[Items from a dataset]
BEGIN

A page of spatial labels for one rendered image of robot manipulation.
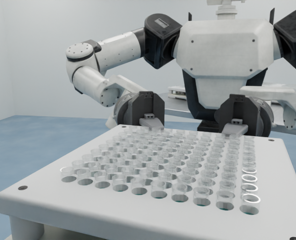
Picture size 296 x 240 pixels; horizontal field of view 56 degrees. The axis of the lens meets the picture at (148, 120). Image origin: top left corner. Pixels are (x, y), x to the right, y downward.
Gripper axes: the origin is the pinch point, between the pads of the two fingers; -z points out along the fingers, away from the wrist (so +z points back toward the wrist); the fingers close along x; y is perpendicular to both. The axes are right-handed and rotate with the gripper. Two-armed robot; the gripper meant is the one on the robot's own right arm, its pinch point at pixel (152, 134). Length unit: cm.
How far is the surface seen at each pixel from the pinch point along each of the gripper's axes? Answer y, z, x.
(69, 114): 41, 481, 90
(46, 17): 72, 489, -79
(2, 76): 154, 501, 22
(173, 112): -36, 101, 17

END
BEGIN

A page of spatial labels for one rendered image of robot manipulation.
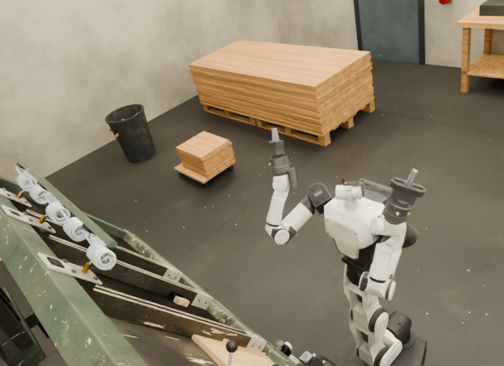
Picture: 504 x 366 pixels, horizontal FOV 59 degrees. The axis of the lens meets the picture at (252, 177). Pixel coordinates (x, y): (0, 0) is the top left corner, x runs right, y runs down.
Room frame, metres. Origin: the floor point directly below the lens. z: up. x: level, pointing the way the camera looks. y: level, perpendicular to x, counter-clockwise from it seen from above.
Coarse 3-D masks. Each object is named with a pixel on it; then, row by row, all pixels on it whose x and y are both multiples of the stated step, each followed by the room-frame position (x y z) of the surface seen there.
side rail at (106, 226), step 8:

END

Wherever the word "axis" occurs in the data above, copy the line it sits in.

Picture size 296 x 240 pixels; horizontal field of view 56 degrees. The axis of the lens meets the picture at (148, 120). Image origin: top left corner. Pixels are (x, y), x to the right, y downward.
Picture: 504 x 366 pixels, horizontal FOV 59 degrees. The axis of the lens meets the picture at (252, 177). Pixel coordinates (x, y): (0, 0) is the top left corner, x runs right, y runs down.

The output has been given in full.